# ASSIGNMENT
Look through the entries below and say how many lines contain the string "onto". Give the number only.

(MATERIAL SHOWN)

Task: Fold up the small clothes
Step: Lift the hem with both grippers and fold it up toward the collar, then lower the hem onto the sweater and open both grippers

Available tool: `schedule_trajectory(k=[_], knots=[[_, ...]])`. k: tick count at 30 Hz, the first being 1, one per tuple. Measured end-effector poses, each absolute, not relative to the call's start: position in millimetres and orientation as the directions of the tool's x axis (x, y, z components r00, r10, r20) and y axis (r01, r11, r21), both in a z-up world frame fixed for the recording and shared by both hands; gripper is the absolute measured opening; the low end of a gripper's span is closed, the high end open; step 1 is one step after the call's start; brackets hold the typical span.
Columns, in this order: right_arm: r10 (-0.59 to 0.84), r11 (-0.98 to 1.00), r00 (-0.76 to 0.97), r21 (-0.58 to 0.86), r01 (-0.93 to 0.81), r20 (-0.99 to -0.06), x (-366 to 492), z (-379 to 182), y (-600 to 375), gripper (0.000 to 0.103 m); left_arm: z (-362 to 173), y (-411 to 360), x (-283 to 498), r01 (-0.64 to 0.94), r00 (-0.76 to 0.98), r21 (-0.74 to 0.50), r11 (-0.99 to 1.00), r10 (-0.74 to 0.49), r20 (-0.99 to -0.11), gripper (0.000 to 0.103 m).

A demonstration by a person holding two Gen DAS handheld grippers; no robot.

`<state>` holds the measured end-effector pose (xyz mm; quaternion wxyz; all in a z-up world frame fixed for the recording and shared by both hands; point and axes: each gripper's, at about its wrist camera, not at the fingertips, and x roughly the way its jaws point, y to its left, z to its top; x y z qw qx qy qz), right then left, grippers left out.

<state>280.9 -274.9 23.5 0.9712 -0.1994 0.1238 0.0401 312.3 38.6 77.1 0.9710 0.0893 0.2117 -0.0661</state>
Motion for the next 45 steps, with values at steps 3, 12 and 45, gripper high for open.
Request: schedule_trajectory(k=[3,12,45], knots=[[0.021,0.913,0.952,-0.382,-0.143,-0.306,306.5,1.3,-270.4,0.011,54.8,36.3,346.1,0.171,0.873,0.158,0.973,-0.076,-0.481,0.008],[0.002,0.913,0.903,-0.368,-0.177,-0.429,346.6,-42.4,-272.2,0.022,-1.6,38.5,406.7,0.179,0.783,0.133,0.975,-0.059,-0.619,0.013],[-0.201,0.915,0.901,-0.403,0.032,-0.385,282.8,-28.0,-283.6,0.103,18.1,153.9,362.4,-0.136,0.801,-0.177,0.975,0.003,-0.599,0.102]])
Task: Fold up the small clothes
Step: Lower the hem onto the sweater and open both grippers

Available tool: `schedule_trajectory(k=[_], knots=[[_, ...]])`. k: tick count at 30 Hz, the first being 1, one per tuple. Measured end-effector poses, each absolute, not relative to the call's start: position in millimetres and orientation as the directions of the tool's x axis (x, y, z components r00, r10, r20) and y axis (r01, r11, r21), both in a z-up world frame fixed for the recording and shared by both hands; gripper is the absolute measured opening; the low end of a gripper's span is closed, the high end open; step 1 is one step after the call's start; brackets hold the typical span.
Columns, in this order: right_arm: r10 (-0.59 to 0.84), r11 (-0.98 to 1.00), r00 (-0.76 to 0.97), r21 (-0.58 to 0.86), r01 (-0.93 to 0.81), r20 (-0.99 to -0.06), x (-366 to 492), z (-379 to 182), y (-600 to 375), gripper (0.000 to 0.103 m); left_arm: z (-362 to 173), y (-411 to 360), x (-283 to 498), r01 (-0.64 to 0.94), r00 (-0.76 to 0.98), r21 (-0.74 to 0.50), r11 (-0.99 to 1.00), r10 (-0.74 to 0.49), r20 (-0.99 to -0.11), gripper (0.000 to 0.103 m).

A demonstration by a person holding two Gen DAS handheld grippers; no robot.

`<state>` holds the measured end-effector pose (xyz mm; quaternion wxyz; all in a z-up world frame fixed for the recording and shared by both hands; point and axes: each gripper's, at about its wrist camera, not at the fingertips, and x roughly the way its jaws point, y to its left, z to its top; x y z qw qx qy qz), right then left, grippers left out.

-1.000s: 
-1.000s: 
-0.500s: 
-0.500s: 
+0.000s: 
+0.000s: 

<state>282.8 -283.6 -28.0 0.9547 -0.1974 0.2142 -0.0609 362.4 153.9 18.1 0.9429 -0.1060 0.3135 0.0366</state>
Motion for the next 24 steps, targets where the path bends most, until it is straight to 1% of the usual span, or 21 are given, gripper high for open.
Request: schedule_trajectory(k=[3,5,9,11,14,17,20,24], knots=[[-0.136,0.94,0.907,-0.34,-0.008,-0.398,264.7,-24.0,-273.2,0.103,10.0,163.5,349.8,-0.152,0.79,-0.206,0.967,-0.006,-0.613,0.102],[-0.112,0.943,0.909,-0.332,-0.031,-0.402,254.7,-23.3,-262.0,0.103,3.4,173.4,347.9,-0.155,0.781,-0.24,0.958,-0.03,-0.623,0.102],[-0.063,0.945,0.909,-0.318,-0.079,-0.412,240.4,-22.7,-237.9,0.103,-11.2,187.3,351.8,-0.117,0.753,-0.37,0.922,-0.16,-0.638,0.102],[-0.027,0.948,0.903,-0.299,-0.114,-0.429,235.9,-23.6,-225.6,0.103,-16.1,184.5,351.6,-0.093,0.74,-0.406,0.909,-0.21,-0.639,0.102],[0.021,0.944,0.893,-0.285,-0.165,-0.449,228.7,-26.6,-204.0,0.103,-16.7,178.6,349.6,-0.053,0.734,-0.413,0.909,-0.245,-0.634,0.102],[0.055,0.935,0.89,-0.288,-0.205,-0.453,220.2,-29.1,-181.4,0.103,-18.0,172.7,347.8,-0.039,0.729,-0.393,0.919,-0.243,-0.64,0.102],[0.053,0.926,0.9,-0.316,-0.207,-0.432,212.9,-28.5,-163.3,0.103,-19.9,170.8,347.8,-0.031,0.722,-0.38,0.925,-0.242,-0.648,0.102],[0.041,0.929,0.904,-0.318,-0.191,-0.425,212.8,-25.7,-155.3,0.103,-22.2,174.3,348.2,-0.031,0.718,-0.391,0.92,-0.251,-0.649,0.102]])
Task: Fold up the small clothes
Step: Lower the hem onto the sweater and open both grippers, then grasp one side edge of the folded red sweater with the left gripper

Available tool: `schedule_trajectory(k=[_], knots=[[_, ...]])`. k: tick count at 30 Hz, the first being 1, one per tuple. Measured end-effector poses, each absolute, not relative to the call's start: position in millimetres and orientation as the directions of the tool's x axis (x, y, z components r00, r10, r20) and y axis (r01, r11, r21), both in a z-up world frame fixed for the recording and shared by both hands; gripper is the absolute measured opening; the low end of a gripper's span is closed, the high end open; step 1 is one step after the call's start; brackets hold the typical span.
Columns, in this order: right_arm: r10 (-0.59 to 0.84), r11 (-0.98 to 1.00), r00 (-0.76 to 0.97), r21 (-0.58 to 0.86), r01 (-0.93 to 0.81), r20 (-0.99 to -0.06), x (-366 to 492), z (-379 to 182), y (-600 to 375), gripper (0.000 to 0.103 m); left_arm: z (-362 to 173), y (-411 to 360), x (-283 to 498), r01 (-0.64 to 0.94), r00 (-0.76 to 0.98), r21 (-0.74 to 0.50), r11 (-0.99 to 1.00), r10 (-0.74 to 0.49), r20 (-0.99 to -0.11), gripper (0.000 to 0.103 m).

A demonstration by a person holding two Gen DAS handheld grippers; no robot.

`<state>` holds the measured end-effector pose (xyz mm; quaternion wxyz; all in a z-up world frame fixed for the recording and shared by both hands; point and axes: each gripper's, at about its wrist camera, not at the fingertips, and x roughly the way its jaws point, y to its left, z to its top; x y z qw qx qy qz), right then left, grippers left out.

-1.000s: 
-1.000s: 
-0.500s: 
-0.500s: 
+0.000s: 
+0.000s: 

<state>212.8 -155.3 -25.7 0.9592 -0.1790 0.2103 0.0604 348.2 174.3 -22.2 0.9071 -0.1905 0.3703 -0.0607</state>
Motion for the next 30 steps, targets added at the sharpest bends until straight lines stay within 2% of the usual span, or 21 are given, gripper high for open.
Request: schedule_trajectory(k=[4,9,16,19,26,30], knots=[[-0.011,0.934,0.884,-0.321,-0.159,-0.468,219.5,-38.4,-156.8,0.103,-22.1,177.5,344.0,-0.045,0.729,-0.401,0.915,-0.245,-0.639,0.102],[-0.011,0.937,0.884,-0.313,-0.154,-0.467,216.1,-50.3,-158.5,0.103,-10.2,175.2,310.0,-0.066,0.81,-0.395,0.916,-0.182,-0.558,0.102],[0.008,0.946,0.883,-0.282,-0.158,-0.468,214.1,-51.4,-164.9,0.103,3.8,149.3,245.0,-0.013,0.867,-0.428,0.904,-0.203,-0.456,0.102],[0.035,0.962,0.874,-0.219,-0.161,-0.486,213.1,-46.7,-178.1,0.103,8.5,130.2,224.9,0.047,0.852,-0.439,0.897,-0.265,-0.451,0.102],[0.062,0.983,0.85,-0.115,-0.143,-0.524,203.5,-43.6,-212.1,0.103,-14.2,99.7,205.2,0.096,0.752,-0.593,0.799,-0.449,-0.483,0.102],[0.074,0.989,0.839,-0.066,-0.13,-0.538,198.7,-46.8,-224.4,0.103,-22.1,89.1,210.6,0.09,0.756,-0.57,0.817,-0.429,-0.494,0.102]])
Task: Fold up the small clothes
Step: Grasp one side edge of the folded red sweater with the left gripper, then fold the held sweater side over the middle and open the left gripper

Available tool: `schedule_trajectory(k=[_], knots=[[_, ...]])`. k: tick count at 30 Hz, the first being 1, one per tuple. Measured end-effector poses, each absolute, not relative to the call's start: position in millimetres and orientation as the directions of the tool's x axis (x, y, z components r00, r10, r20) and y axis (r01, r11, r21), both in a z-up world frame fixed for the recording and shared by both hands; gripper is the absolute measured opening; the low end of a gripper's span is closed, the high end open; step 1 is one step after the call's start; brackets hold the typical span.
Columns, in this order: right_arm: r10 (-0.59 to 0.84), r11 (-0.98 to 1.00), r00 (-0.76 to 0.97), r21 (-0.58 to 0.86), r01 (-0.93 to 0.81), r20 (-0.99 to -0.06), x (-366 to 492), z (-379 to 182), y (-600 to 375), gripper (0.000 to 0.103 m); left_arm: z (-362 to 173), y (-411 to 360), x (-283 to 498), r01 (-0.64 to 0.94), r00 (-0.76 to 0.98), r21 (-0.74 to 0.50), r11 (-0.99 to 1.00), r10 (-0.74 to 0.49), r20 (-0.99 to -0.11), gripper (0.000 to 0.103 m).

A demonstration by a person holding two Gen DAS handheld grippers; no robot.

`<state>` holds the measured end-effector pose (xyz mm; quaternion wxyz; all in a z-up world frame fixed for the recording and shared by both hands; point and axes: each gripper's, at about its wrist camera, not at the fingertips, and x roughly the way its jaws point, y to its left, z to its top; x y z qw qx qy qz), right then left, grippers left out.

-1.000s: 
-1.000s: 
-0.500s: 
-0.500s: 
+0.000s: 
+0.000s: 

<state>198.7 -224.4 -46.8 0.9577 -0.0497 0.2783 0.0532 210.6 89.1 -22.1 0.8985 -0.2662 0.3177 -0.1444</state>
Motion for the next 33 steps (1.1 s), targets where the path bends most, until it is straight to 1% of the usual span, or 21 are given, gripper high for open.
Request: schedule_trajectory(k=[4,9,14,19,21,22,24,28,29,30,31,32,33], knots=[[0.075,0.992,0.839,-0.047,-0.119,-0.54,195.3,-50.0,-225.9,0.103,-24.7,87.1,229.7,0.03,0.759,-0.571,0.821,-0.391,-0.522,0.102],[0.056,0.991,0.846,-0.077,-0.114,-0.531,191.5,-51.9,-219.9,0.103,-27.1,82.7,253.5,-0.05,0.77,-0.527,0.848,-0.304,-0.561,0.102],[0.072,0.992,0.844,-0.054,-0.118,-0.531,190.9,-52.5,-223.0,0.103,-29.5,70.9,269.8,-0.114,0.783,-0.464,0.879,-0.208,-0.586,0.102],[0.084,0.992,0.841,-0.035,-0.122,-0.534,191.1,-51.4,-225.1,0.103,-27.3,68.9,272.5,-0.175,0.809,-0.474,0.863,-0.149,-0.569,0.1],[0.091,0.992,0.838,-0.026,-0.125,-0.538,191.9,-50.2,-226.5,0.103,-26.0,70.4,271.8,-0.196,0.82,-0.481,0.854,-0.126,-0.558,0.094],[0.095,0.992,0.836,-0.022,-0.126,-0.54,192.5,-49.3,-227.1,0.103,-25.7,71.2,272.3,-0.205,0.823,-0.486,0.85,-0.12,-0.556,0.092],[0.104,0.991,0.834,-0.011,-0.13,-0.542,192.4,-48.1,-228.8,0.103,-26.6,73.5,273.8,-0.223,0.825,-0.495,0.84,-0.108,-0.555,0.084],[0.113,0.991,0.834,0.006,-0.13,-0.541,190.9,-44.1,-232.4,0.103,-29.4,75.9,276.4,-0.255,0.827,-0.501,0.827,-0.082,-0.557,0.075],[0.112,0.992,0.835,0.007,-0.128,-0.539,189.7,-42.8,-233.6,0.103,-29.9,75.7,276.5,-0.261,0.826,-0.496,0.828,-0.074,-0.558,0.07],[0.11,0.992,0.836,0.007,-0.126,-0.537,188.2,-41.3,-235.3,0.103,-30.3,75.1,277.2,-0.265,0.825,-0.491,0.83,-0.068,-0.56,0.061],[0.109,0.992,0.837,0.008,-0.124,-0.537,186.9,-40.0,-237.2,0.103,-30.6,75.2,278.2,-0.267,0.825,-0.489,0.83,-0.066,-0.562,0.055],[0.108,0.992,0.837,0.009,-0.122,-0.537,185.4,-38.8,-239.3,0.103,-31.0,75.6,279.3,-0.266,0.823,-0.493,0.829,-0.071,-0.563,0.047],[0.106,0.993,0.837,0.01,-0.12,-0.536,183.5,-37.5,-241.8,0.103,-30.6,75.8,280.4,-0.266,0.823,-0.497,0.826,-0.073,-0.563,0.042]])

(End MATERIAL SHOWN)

# RESPONSE AREA
3